== DIRECTIONS FOR THIS TASK ==
I need the number of lines in the listing below that contain "black", and only that number.

══ SOURCE DATA ══

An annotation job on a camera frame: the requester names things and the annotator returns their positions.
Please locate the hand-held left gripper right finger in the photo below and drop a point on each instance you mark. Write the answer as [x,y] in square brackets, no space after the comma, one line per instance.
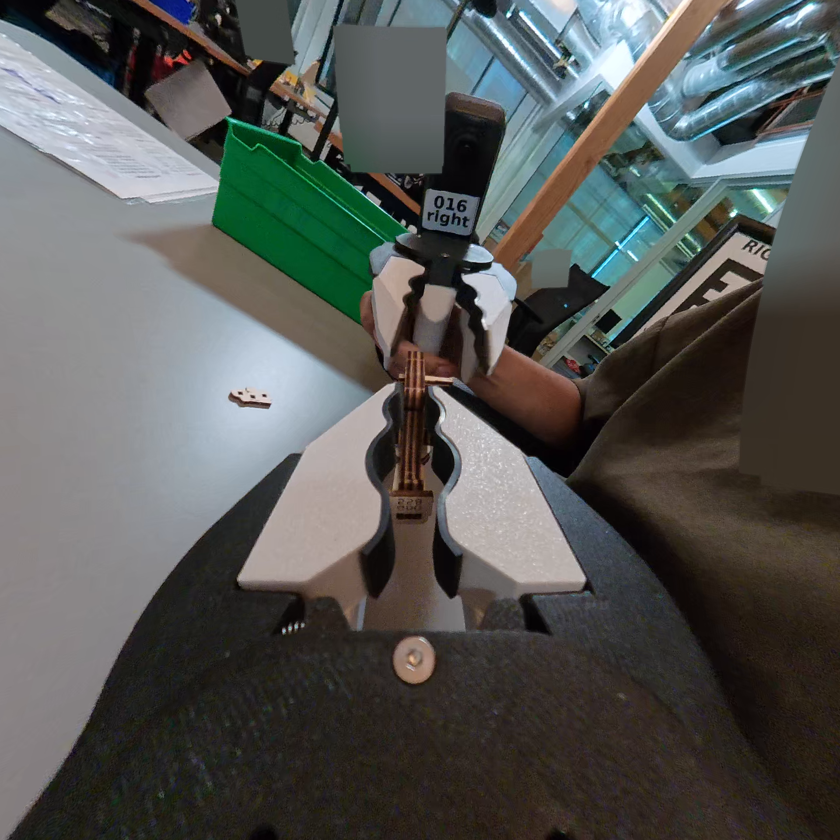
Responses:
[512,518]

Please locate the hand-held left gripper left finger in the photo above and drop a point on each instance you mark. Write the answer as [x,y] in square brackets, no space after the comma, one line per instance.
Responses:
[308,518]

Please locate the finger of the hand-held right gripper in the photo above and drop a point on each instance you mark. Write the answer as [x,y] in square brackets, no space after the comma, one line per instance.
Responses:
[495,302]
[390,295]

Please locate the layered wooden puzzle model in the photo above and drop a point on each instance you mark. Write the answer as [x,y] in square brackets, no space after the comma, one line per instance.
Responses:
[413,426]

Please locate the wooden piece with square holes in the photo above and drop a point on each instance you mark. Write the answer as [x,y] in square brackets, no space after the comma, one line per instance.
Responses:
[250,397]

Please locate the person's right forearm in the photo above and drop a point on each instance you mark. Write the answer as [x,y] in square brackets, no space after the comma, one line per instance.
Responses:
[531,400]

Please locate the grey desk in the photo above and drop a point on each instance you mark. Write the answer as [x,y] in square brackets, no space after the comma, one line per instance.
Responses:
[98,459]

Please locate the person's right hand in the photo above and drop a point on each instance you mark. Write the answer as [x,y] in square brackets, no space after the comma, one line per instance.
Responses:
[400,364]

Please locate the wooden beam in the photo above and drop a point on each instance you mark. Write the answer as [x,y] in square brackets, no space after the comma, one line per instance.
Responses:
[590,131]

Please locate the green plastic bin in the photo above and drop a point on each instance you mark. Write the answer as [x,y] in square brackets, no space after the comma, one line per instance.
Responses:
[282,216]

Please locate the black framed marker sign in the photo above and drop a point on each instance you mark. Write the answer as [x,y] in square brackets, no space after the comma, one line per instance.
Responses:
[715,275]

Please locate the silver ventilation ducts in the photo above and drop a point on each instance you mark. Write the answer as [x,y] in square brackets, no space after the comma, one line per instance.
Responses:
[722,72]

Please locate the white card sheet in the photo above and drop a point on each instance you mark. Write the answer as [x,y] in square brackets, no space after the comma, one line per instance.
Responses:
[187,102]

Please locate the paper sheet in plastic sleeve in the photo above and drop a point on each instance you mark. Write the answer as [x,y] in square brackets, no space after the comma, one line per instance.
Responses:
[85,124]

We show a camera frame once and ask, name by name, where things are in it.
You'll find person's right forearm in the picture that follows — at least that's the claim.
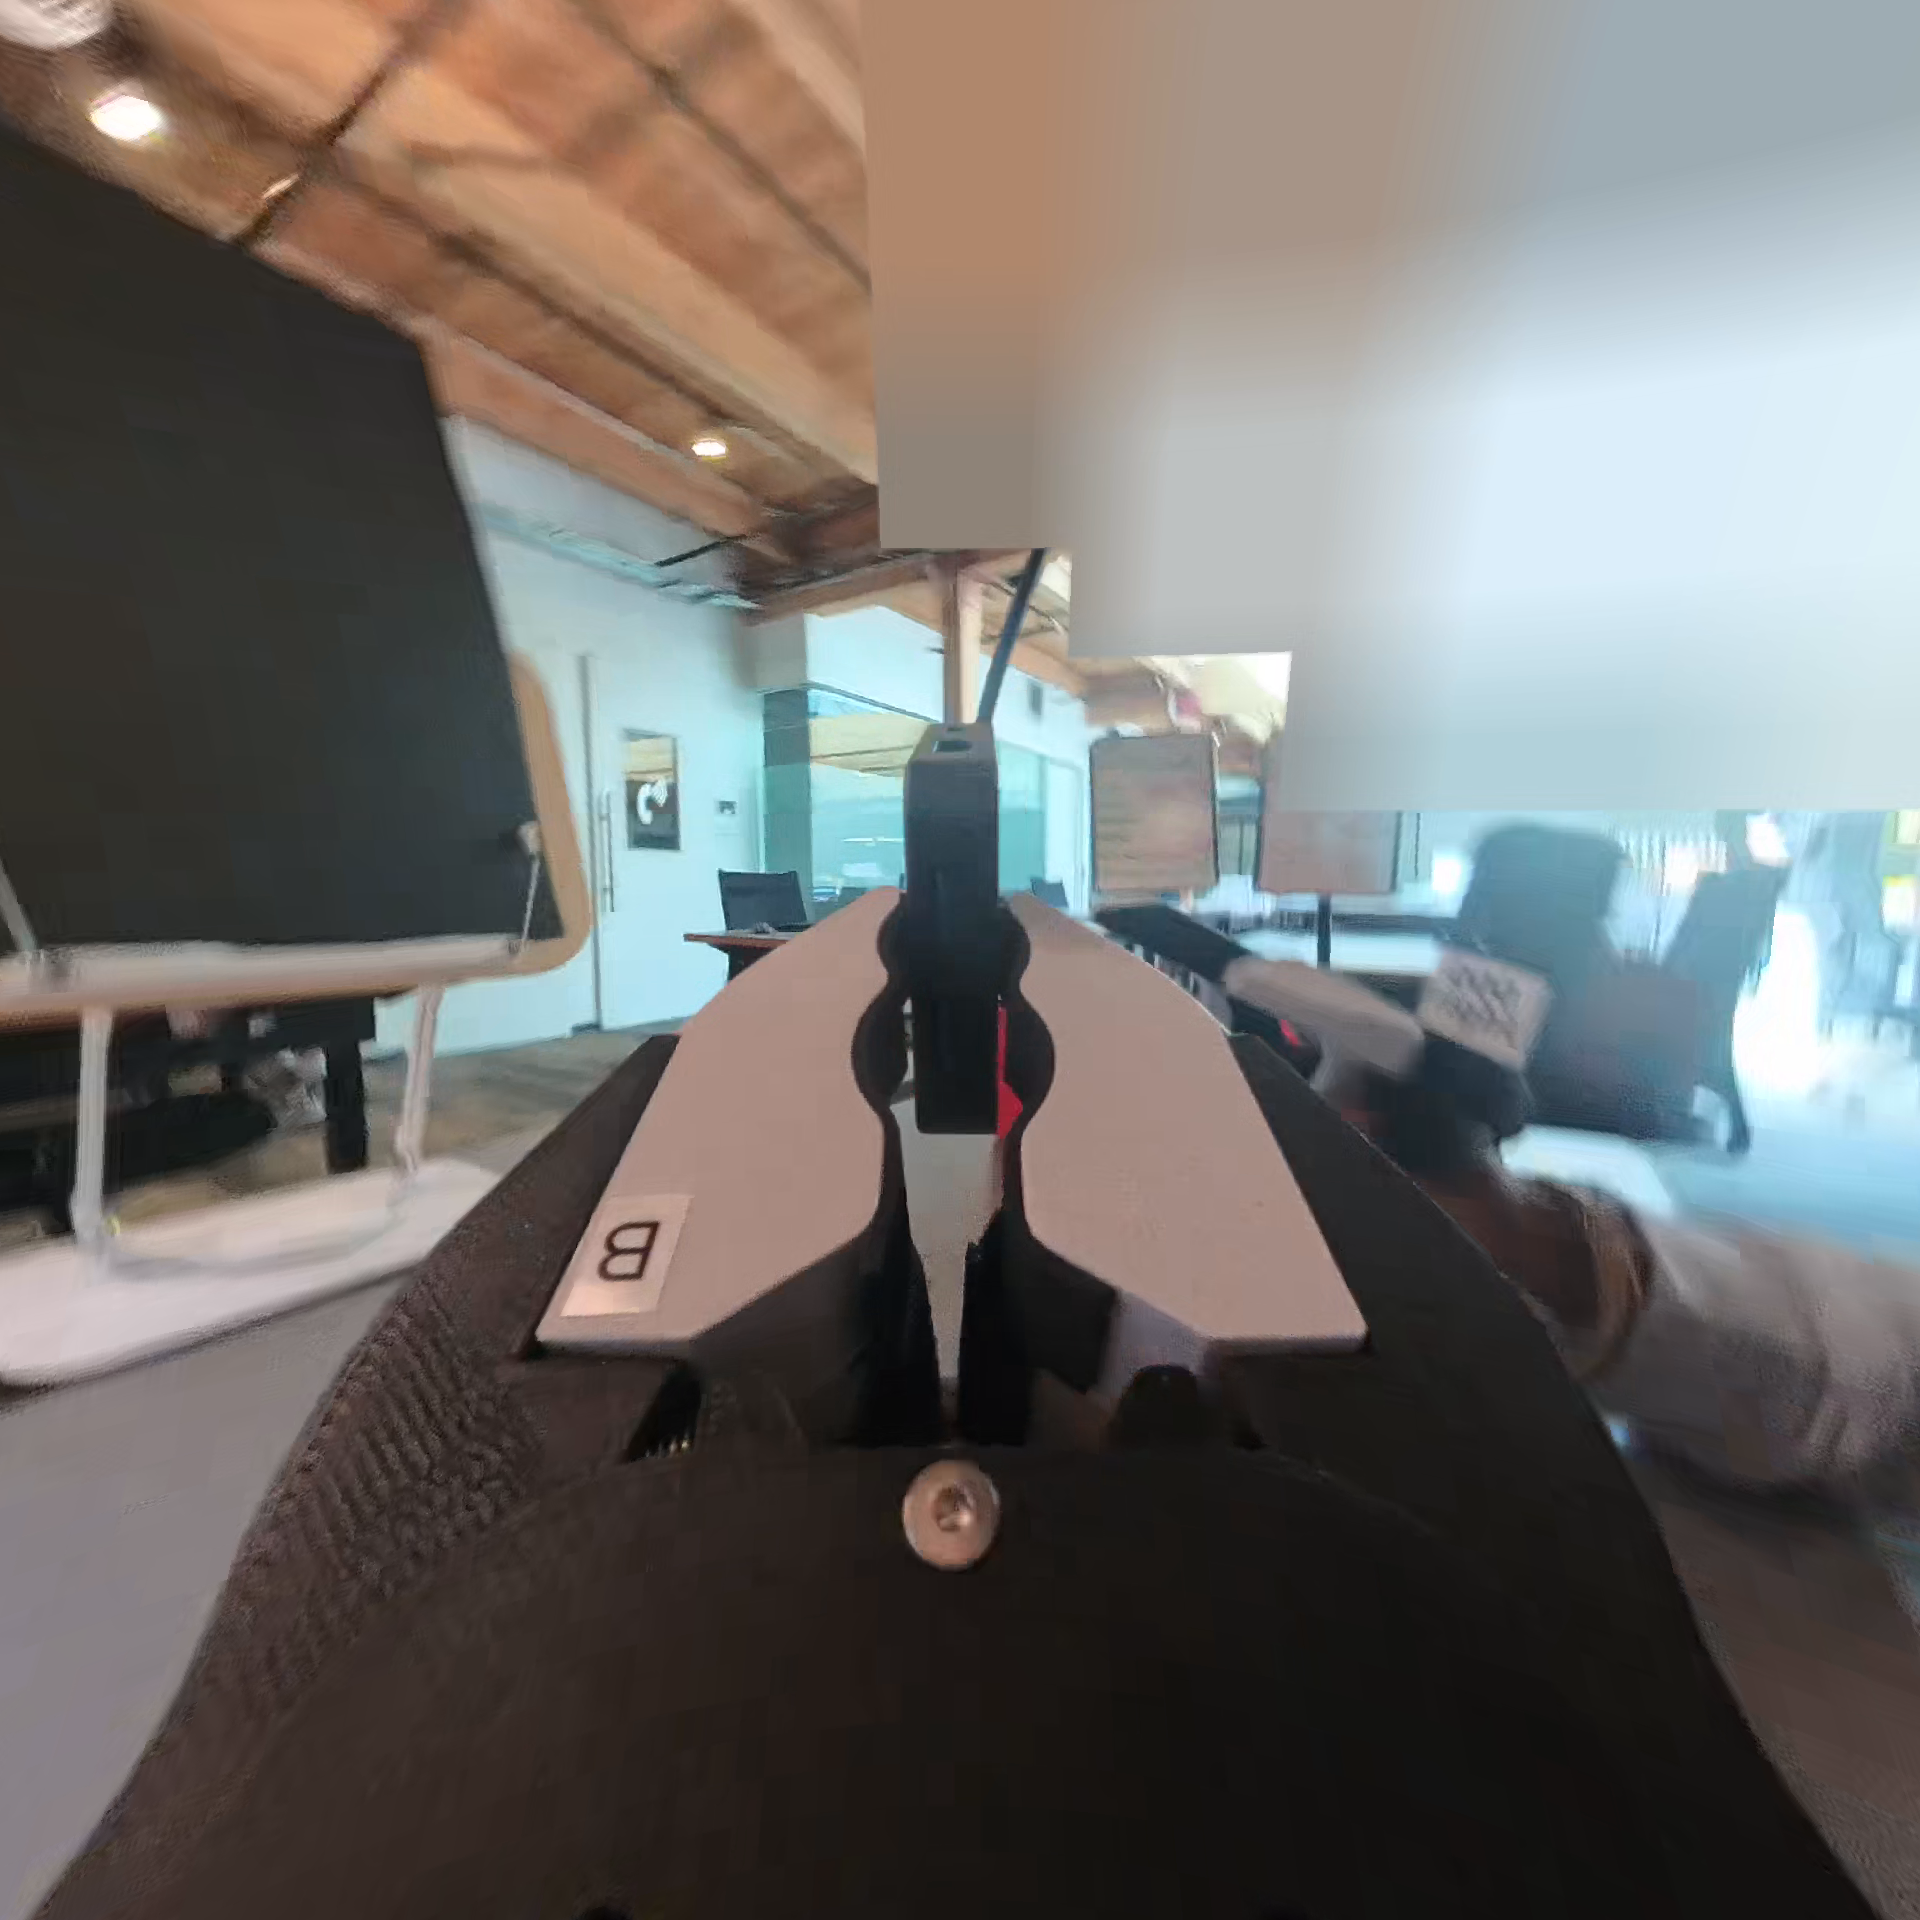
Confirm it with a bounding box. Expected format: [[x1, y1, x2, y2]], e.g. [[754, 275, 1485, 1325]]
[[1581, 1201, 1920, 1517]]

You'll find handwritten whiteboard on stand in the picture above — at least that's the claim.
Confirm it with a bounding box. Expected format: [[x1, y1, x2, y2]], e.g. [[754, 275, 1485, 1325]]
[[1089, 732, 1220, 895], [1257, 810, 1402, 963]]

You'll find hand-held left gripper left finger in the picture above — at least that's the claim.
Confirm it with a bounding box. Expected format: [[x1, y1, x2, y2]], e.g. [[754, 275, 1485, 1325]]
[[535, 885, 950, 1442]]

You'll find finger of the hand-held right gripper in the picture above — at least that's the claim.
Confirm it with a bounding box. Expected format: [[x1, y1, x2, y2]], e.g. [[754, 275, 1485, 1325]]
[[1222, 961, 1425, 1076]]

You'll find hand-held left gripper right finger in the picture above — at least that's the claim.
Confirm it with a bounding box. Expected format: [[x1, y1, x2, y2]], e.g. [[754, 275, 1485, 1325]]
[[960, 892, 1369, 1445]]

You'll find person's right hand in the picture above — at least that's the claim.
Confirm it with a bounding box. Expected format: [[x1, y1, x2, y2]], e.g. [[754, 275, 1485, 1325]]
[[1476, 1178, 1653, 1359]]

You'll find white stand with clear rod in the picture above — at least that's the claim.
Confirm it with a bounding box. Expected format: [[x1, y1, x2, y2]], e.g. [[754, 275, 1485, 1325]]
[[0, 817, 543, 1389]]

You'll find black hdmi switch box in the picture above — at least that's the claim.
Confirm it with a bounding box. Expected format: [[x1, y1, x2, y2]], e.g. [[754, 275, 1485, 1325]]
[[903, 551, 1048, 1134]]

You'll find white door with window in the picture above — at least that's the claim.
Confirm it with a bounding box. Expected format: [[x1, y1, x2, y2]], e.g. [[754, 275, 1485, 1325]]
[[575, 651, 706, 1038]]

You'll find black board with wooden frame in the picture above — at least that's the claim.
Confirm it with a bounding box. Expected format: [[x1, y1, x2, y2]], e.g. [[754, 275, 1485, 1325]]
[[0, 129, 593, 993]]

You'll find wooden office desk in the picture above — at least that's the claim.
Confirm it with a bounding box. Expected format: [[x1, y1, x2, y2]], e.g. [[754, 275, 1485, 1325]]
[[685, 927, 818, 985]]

═══

== SOLUTION TO THIS PROBLEM ==
3